Drs Parker and Brennan3 suggest that ‘the data challenge such a large body of extant evidence’. Generally, our results seem to be well in line with previous findings.12,13
Finally, a few general comments are made by the authors. First, Dr Garcia-Algar et al.2 state that, ‘there is clear evidence from animal studies and from human clinical observation that prenatal exposure to alcohol has deleterious effects…’. We agree and mention in the papers that there is evidence that daily intake of alcohol may be potentially damaging to the developing fetus. This is well documented in the literature. Our aim was to shed light on the potential effects of low, weekly average intakes of alcohol and binge drinking independently of high daily consumption. We have done so in a follow-up design, which has the status of evidence level 2b. Animal studies and clinical observations are evidence level 5.14
Second, Dr Powell1 suggests that our study is irresponsible. Considering that alcohol is a known teratogen, that a large number of women drink small amounts of alcohol during pregnancy and that a large number of women admit to binge drinking in early pregnancy, we believe that it is reasonable to investigate to what extent this may influence the developing fetus and the child in later life. We consider the publication of our findings to be the responsible and ethical course. Again, our intent is that future studies should be conducted on this topic, building on our methods and results.

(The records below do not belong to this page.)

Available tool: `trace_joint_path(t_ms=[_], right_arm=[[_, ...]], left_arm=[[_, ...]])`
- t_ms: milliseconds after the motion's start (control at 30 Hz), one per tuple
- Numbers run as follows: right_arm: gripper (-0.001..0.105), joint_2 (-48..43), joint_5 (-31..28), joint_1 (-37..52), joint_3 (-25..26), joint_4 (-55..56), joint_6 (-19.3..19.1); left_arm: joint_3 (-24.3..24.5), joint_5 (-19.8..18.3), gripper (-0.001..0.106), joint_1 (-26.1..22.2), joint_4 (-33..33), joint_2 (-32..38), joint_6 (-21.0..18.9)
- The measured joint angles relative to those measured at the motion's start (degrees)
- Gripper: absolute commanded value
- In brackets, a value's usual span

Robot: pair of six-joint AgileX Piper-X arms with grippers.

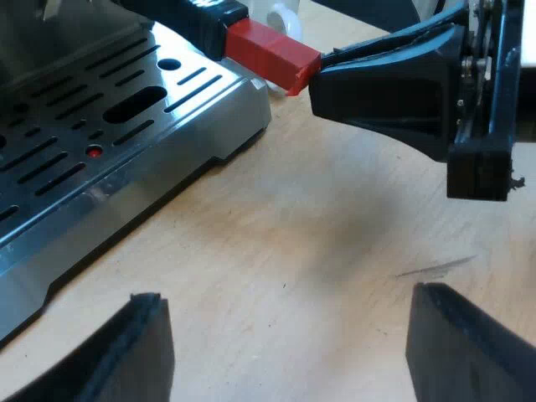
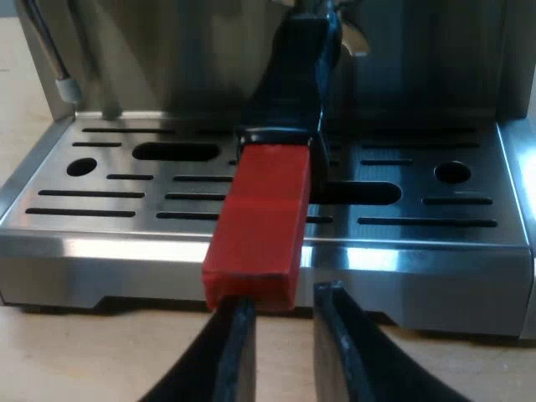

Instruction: Grind coffee beans and then tamp

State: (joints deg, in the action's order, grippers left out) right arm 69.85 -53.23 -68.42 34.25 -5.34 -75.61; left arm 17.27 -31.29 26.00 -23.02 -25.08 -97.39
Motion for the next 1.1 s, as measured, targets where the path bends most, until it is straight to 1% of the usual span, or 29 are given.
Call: trace_joint_path(t_ms=[300,533,900,967,1100], right_arm=[[0.020,0.00,1.06,0.85,0.00,-0.45,0.00],[0.020,0.00,-1.50,0.85,-0.22,-1.76,0.00],[0.020,0.00,-1.47,0.85,-0.19,-1.74,0.00],[0.020,0.00,-0.51,0.85,-0.19,-1.40,0.00],[0.020,0.00,-1.18,-0.41,-0.19,0.11,0.11]], left_arm=[[0.00,0.00,0.062,0.00,0.00,0.00,0.00],[0.00,0.00,0.062,0.00,0.00,0.00,0.00],[0.00,0.00,0.062,0.00,0.00,0.00,0.00],[0.00,0.00,0.062,0.00,0.00,0.00,0.00],[0.00,0.00,0.062,0.00,0.00,0.00,0.00]])
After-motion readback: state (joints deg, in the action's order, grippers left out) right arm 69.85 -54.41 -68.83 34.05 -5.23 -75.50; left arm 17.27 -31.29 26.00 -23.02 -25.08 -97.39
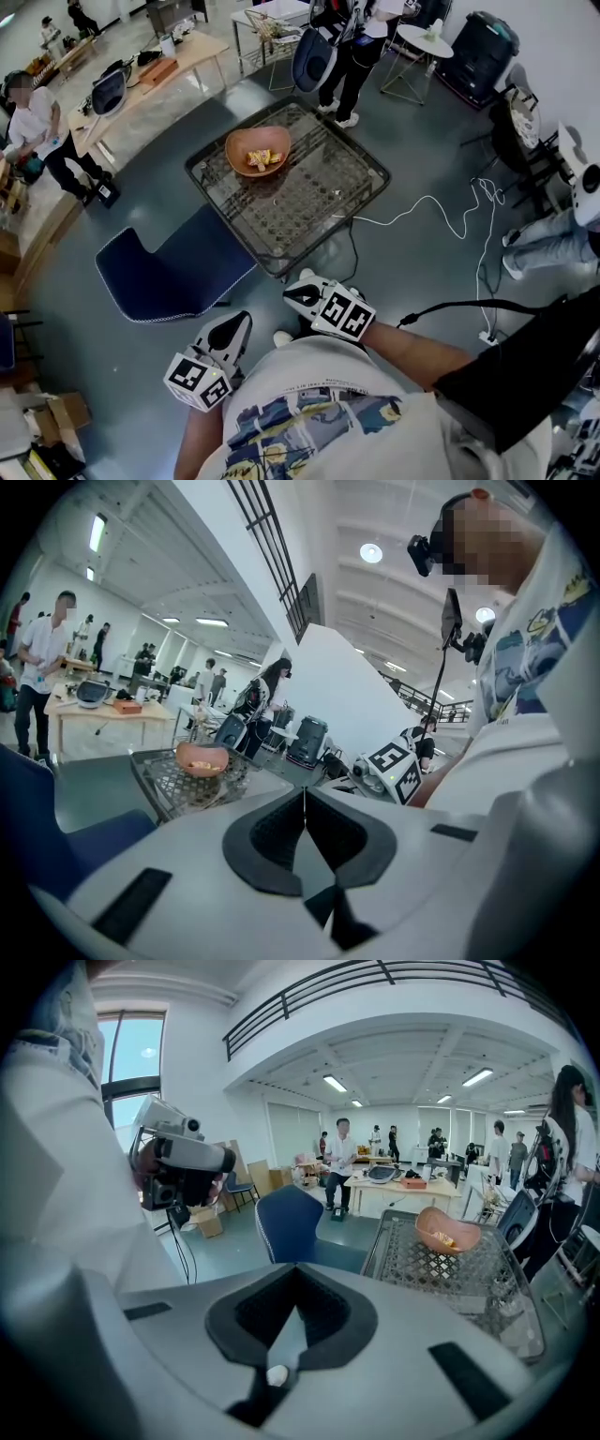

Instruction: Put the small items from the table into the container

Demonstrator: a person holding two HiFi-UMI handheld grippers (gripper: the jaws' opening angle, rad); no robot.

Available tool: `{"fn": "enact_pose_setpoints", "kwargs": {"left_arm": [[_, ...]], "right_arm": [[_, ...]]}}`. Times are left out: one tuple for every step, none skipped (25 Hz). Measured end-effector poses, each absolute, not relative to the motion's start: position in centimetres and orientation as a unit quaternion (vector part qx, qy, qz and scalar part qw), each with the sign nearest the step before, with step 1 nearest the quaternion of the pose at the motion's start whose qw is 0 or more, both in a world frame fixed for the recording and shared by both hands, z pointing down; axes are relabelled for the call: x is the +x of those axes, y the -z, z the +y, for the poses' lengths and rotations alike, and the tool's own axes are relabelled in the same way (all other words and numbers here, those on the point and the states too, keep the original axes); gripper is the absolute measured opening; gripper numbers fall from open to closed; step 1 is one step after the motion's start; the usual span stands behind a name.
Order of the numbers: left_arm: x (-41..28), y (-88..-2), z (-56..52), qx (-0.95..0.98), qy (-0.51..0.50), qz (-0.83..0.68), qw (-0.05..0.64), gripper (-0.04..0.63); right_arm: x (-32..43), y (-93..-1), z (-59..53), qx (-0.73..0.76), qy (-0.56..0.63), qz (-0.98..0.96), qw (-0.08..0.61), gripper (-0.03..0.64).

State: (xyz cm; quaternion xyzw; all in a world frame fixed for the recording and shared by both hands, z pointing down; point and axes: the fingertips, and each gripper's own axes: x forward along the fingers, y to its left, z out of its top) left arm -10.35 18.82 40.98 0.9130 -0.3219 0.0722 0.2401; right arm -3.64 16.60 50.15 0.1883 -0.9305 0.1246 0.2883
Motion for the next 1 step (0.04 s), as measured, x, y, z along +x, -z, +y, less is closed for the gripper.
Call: {"fn": "enact_pose_setpoints", "kwargs": {"left_arm": [[-10.29,-40.95,18.83,0.913,-0.072,-0.322,0.241,0.009]], "right_arm": [[-3.52,-50.08,16.58,0.189,-0.125,-0.93,0.289,0.008]]}}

In conclusion, we believe that the Lifestyle During Pregnancy Study contributes important methodological and statistical approaches to the literature, and that these findings should be considered and incorporated in future studies of low to moderate alcohol consumption and binge drinking during pregnancy. We recognise that this is a single study in one specific population that used a very particular set of exposure and outcome measures, and by no means answers all questions regarding this topic. We reiterate our conclusion from each of the articles that, for pregnant women, small amounts of alcohol consumed occasionally may not present serious concern. However, prenatal alcohol exposure is known to cause adverse reproductive outcomes, birth defects and developmental disability. Thus, we believe that the most conservative advice for women is not to drink alcohol during pregnancy.
We again thank Drs Powell, Garcia-Algar et al., Parker and Brennan, and Astley and Grant1–4 for their thoughtful comments and for continuing the scientific dialogue on this important topic.